Kein Ende der Nachfrage in Sicht

Dennoch war die medizinische Nachfrage - die entsprechenden Verschreibungen gibt es aufgrund der Missbrauchsgefahr nur auf besonderes Rezept - Ende 2011/Anfang 2012 so hoch, dass nicht alle Patienten ihre Rezepte gegen die Tabletten eintauschen konnten. Diesen Mangel hat die US-Regulierungsbehörde erst nach einigen Monaten behoben - durch eine weitere Erhöhung der Produktionsquote (FDA says ADHD drug shortage to end in April). Die aktuell vorgeschlagene Menge an Methylphenidat für das Jahr 2013 beträgt nun schon 72,3 Tonnen.
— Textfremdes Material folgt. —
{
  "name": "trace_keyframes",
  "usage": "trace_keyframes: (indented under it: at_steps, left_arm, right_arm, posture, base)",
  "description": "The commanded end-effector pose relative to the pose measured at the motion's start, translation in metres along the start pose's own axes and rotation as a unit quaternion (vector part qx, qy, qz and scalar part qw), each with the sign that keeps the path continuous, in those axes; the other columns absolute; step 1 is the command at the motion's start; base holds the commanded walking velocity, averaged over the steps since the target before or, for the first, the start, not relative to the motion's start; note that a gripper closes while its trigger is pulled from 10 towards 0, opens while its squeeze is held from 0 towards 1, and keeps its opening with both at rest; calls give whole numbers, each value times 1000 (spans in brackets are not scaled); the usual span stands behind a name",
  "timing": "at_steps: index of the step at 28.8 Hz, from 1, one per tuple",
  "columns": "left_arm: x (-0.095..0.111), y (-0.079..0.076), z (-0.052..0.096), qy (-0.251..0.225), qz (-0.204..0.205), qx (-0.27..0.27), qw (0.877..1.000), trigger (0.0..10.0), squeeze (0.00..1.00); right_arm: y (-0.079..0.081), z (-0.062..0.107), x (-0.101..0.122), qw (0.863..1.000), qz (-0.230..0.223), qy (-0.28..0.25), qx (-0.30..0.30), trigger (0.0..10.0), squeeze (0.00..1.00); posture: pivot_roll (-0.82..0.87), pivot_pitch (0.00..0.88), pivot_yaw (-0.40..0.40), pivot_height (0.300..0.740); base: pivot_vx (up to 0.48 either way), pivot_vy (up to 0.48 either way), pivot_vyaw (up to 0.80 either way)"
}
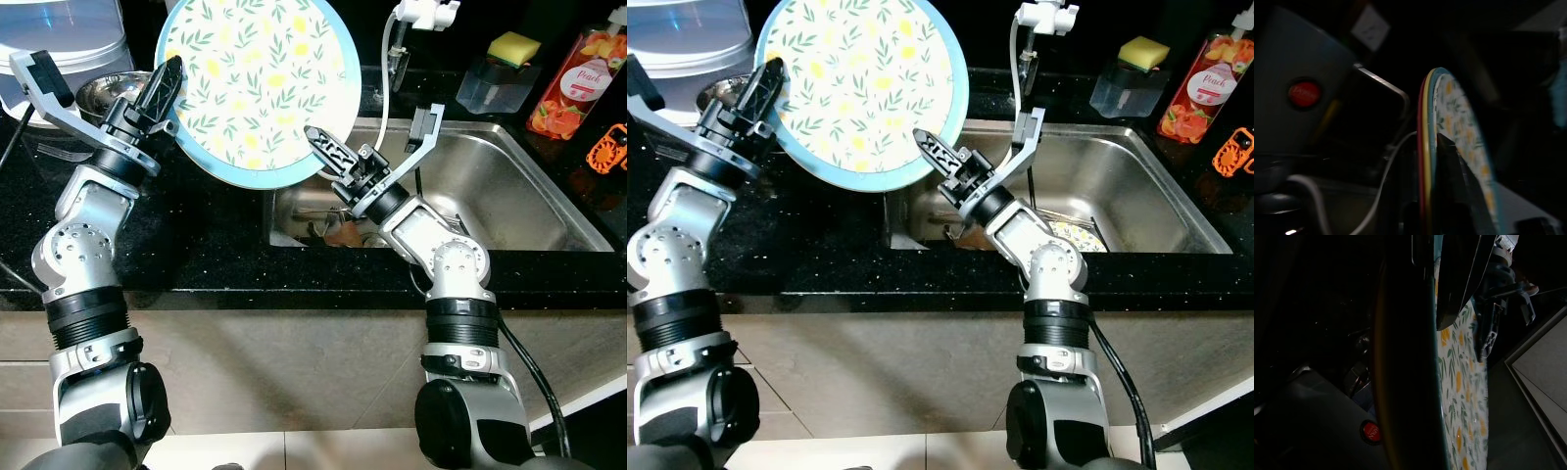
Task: Kitchen organization
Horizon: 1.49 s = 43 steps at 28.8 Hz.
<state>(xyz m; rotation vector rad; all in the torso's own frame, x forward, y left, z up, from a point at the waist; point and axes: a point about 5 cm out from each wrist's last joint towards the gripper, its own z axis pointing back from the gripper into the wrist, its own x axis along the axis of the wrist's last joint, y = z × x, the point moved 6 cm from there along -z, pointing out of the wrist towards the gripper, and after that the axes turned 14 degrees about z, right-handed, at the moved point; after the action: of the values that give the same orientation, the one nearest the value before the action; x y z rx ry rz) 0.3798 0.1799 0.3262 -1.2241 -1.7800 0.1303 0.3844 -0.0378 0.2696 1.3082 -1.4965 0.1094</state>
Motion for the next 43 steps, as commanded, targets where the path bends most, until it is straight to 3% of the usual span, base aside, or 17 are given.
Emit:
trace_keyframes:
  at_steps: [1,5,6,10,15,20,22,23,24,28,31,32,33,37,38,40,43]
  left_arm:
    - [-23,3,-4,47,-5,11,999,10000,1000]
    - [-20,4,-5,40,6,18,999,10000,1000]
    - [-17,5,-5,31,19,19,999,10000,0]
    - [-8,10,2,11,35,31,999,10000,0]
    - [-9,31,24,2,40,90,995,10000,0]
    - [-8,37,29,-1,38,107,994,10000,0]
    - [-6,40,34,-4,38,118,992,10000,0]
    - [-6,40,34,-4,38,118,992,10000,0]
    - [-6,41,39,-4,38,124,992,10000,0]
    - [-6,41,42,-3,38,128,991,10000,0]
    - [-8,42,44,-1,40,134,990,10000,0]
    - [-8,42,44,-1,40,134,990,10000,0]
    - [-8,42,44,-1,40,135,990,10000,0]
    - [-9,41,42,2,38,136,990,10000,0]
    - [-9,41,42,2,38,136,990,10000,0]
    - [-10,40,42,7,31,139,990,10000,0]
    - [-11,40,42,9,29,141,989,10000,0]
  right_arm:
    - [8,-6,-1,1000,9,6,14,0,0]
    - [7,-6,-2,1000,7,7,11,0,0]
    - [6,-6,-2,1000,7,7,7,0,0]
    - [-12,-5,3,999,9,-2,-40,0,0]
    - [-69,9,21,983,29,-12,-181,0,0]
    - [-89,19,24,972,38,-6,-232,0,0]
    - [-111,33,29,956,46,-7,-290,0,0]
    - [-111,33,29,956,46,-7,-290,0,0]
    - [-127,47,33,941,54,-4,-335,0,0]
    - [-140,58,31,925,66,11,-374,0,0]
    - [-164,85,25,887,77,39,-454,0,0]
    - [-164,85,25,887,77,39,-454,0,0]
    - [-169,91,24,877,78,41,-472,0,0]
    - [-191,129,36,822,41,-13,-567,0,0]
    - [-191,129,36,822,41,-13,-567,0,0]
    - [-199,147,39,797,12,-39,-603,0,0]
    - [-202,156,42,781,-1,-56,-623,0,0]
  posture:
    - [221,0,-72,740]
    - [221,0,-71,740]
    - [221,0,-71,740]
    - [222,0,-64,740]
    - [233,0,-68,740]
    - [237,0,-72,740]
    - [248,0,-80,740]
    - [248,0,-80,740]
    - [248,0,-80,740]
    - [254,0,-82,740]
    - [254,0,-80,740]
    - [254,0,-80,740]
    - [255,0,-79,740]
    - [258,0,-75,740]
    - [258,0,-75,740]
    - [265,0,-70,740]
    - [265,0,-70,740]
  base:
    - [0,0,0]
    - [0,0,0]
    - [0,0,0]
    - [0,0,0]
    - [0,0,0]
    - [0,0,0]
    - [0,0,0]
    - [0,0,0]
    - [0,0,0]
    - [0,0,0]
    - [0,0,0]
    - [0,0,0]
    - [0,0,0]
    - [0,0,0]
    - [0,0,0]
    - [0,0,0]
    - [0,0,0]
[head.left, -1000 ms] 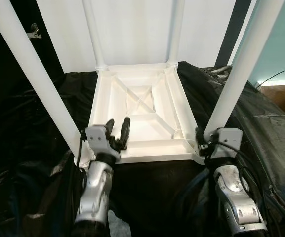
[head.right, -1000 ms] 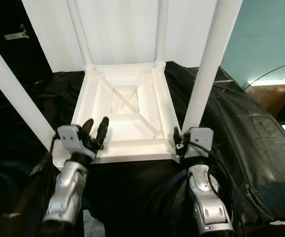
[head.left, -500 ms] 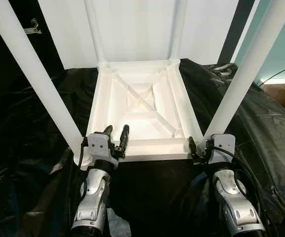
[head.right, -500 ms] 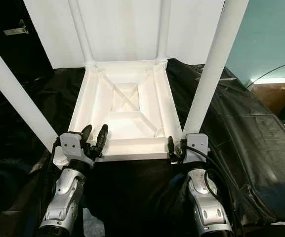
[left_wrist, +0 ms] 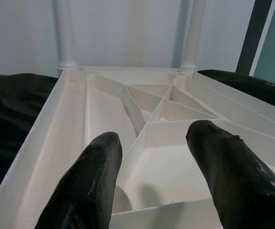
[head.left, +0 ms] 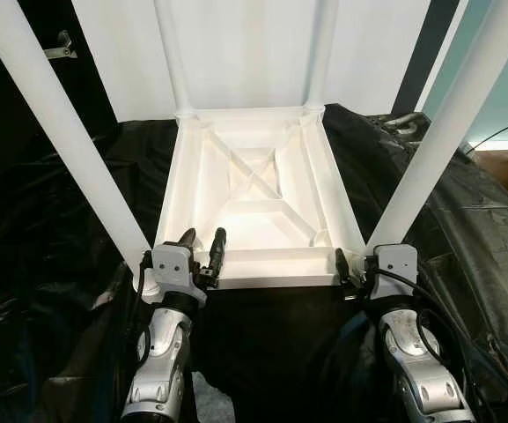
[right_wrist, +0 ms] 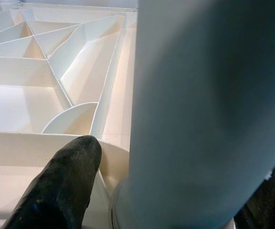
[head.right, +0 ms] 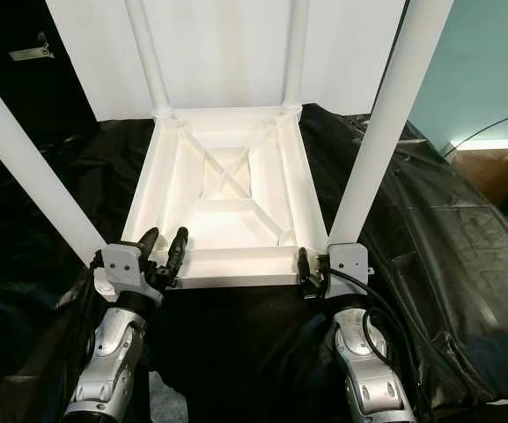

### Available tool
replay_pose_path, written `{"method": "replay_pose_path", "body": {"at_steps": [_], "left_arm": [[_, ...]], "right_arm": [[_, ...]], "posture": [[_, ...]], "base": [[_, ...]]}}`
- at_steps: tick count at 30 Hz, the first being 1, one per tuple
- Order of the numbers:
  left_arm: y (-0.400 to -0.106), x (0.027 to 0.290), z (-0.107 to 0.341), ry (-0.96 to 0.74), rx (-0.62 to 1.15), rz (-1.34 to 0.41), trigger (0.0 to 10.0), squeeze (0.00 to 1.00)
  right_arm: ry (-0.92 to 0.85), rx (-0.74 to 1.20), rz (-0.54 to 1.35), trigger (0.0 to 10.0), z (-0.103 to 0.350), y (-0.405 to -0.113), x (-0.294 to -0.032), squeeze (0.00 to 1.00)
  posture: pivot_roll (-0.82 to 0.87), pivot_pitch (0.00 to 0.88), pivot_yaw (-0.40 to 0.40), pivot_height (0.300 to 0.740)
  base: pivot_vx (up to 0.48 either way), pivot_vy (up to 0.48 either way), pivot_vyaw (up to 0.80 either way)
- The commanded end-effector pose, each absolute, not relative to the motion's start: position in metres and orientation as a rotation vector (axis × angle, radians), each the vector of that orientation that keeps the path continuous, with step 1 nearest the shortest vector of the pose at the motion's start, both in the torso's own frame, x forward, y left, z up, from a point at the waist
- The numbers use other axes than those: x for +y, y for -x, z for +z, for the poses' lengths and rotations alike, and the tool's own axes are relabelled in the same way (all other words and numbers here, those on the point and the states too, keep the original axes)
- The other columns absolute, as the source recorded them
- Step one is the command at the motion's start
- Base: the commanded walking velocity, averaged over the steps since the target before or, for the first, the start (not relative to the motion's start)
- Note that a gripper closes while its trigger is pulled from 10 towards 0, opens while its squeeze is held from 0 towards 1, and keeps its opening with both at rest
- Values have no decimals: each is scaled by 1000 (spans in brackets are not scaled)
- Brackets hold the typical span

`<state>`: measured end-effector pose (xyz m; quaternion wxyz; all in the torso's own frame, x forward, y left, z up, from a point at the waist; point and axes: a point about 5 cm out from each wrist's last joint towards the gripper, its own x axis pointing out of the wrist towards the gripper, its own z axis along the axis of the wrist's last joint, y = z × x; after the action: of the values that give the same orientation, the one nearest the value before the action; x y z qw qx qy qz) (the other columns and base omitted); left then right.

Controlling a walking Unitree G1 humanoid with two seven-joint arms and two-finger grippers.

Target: Building children table

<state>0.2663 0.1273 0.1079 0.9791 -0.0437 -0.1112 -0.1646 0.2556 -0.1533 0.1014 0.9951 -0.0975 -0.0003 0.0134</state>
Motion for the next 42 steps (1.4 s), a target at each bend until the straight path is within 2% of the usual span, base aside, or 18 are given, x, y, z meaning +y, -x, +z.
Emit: {"method": "replay_pose_path", "body": {"at_steps": [1,42], "left_arm": [[-266,127,111,81,-242,-329,10000,0],[-266,127,111,81,-242,-329,10000,0]], "right_arm": [[205,75,45,10000,87,-252,-151,0],[205,75,45,10000,87,-252,-151,0]], "posture": [[-56,23,24,740],[-56,23,24,740]], "base": [[0,0,0],[0,0,0]]}}
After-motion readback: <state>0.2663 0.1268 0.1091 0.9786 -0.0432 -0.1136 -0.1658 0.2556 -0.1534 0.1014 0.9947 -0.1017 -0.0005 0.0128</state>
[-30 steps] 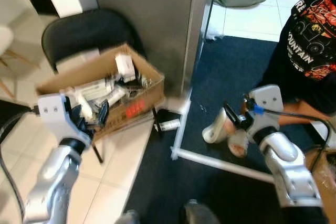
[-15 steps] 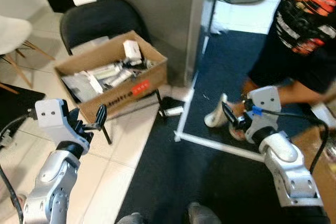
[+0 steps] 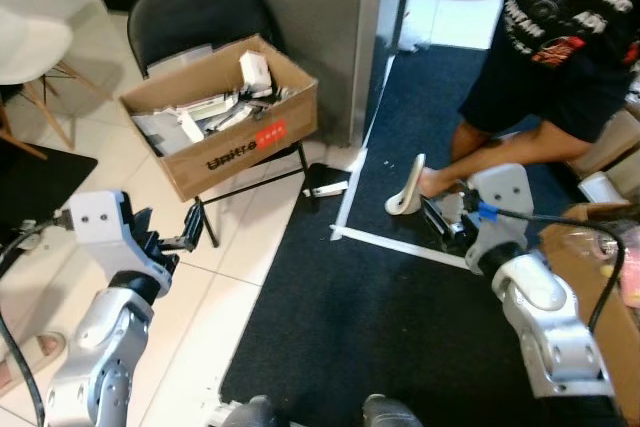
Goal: Picking trash to rubbish bin
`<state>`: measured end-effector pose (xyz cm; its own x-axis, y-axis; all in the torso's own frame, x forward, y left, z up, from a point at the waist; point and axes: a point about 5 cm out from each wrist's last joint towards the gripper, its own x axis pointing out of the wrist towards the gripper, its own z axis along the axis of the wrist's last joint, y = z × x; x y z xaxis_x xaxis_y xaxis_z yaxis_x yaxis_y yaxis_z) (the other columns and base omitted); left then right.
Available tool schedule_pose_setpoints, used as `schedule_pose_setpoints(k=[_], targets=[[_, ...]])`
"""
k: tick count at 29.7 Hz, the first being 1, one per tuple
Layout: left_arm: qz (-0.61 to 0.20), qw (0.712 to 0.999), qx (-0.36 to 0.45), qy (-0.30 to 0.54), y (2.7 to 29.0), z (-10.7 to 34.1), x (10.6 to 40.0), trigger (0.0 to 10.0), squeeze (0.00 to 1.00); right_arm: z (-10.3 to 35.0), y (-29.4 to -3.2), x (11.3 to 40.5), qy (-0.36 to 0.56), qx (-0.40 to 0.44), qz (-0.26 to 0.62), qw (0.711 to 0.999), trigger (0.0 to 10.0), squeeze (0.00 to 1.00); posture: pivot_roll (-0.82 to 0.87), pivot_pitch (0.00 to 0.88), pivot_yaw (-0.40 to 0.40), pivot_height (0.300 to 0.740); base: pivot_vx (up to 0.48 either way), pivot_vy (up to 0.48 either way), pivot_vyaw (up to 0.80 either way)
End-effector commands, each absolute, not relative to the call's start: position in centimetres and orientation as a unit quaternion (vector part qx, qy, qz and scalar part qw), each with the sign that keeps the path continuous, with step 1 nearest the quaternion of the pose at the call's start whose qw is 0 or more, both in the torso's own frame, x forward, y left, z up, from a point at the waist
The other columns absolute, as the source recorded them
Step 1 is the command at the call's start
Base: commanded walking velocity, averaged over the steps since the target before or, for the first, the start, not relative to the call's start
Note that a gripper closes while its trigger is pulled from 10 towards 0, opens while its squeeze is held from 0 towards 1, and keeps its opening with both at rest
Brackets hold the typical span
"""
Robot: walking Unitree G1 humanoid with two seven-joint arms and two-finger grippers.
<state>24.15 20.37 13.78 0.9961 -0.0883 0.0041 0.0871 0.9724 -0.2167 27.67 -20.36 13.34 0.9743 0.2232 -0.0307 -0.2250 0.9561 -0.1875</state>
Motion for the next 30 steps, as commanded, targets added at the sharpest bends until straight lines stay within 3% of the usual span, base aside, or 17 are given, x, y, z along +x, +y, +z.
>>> schedule_pose_setpoints(k=[1, 30], targets=[[-0.030, 0.994, -0.104, 0.021, 20.98, 13.01, 23.63, 10.0, 0.00, 13.22, -19.92, 27.57, 0.006, -0.091, 0.122, 0.988, 10.0, 0.00, -0.12, 0.080, 0.039, 0.740, -0.364, 0.000, 0.00], [-0.031, 0.994, -0.103, 0.021, 20.97, 12.97, 23.69, 10.0, 0.00, 13.21, -19.82, 27.62, 0.004, -0.092, 0.125, 0.988, 10.0, 0.00, -0.13, 0.075, 0.037, 0.740, -0.371, 0.000, 0.00]])
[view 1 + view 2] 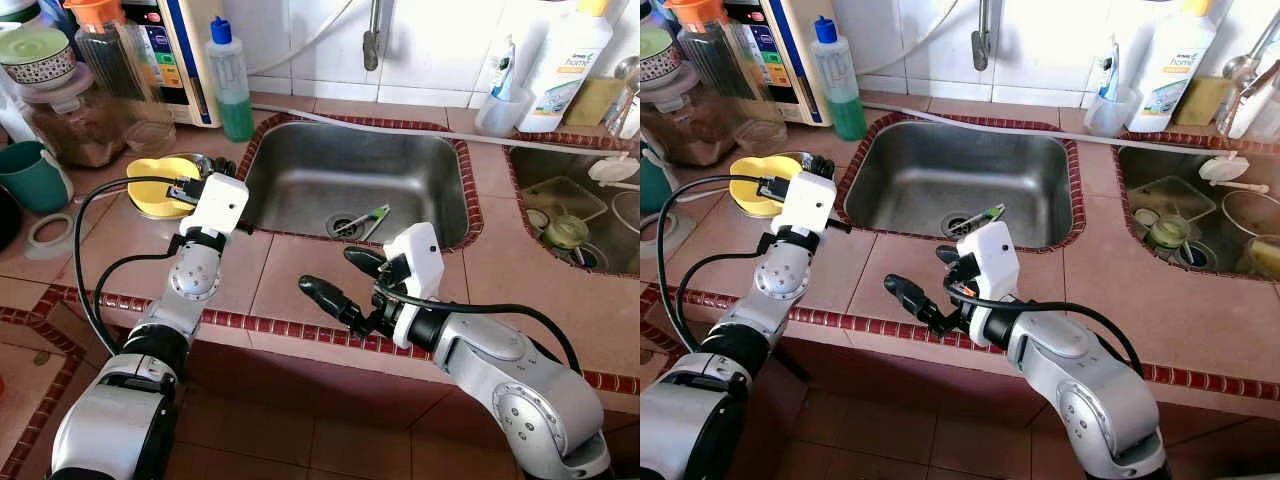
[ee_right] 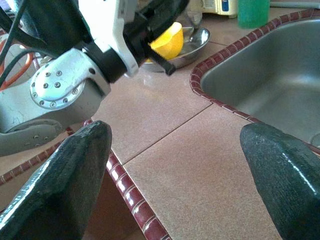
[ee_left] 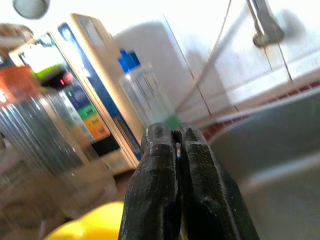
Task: Kitchen organization
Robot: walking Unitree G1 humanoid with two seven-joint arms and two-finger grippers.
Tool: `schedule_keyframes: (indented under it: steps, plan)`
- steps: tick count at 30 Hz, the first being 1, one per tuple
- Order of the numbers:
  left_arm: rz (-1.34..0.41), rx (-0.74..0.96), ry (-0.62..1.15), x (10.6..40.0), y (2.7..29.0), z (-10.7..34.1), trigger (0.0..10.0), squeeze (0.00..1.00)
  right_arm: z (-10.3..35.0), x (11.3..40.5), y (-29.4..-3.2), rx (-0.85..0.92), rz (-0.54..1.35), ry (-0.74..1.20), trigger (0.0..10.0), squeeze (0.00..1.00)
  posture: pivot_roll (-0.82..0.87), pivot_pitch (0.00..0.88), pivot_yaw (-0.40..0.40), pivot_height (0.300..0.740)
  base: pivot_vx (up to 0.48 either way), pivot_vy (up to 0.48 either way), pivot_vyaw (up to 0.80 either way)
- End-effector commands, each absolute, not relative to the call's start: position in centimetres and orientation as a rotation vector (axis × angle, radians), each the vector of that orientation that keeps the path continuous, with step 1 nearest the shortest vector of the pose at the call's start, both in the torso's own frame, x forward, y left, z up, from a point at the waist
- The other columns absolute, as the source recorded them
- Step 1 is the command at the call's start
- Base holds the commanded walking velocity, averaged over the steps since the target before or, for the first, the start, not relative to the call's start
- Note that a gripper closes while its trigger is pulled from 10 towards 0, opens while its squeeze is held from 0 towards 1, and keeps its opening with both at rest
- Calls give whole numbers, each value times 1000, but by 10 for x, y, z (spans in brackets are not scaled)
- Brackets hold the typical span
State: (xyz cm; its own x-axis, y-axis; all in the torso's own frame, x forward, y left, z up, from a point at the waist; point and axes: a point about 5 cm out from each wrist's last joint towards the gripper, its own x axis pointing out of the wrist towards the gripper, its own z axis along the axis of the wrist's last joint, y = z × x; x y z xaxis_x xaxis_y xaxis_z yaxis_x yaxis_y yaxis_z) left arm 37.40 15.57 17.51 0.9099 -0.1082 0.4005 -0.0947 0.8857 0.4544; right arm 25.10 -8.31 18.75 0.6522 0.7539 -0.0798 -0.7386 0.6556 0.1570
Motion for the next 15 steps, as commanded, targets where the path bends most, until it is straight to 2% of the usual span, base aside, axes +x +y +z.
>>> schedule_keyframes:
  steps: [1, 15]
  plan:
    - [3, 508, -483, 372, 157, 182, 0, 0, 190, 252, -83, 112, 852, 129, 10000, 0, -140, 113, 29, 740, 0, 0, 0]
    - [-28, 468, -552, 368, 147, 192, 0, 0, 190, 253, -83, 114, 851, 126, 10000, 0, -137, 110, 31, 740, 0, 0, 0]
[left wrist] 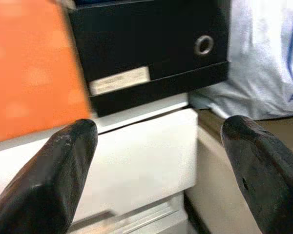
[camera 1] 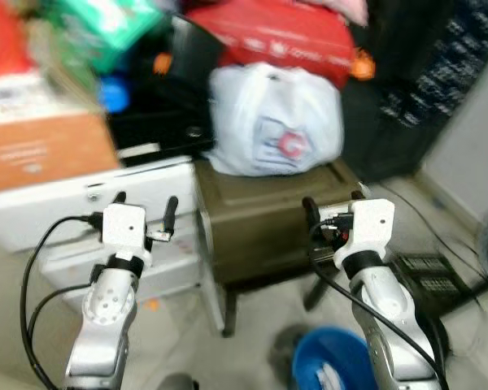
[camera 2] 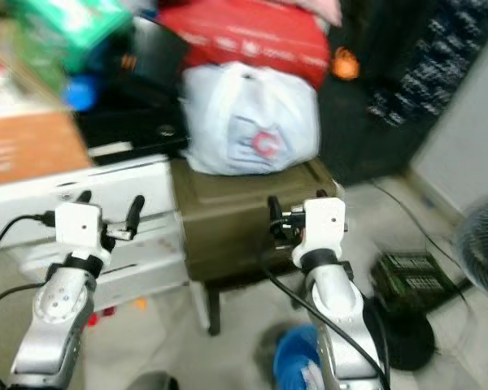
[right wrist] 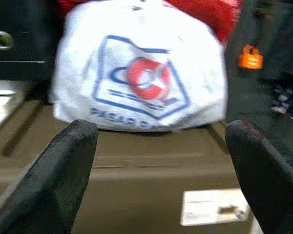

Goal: Clean up the room

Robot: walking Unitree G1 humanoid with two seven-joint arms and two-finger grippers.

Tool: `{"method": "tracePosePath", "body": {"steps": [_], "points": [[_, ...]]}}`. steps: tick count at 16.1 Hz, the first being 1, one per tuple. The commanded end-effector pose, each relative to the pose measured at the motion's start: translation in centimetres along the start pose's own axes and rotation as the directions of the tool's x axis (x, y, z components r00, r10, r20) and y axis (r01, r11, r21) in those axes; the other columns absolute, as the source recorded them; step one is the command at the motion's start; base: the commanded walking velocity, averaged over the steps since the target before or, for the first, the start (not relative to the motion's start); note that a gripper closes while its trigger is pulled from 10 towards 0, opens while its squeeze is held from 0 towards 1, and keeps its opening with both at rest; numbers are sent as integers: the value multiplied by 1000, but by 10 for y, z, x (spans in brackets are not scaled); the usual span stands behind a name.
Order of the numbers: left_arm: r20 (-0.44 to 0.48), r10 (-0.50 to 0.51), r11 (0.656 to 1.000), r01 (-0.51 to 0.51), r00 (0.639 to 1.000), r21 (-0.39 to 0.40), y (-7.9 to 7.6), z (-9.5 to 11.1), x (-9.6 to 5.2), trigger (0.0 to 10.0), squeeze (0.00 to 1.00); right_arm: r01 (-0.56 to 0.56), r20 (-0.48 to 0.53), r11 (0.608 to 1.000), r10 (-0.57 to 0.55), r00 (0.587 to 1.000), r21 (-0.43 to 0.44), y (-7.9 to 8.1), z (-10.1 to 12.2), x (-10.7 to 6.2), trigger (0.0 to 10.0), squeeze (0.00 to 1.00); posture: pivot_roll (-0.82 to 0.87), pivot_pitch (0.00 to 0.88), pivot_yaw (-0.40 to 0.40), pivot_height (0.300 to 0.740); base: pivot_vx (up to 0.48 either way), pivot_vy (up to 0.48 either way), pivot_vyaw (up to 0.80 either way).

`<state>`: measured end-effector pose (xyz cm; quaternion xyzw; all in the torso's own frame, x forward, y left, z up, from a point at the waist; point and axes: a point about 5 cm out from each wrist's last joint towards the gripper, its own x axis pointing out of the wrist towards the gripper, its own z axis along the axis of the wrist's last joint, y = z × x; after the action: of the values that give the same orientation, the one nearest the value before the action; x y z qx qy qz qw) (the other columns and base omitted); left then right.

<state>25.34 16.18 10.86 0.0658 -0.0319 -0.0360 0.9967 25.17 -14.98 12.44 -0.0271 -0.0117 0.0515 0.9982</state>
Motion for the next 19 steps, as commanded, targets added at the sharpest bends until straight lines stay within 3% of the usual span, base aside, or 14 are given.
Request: {"method": "tracePosePath", "body": {"steps": [1, 19], "points": [[10, -14, 1000, 14, 1000, 2, -6, 2, 1, 10000, 0, 12, 7, 1000, -12, 1000, -8, -6, 1, 1, 10000, 0, -68, 2, -54, 740, 0, 0, 800], [15, 6, 1000, -7, 1000, 25, 0, 4, 3, 10000, 0, -2, 17, 1000, 2, 1000, 14, -3, 2, 6, 10000, 0, -56, 17, -52, 740, 0, 0, 800]]}}
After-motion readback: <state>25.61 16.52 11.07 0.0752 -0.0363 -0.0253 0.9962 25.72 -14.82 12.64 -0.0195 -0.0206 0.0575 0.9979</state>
Das wirft die Frage auf, warum führende wirtschaftliche Nationen wie die USA - und in etwas geringerem Maßstab auch Deutschland, Großbritannien oder die Niederlande - in so hohem Maße auf Stimulanzien angewiesen sind; Substanzen, die viele Drogenkonsumenten zum Herbeiführen eines Rauschs konsumieren oder die deren Mitteln zumindest pharmakologisch ähnlich sind. Zahlen wie die der AOK, DAK oder der HIS können es zwar nicht endgültig beweisen, aber legen doch den Verdacht nahe, dass unsere Studier- und Arbeitswelt zumindest in Teilen Ausmaße angenommen hat, die viele Menschen nicht mehr im nüchternen Zustand ertragen können oder wollen.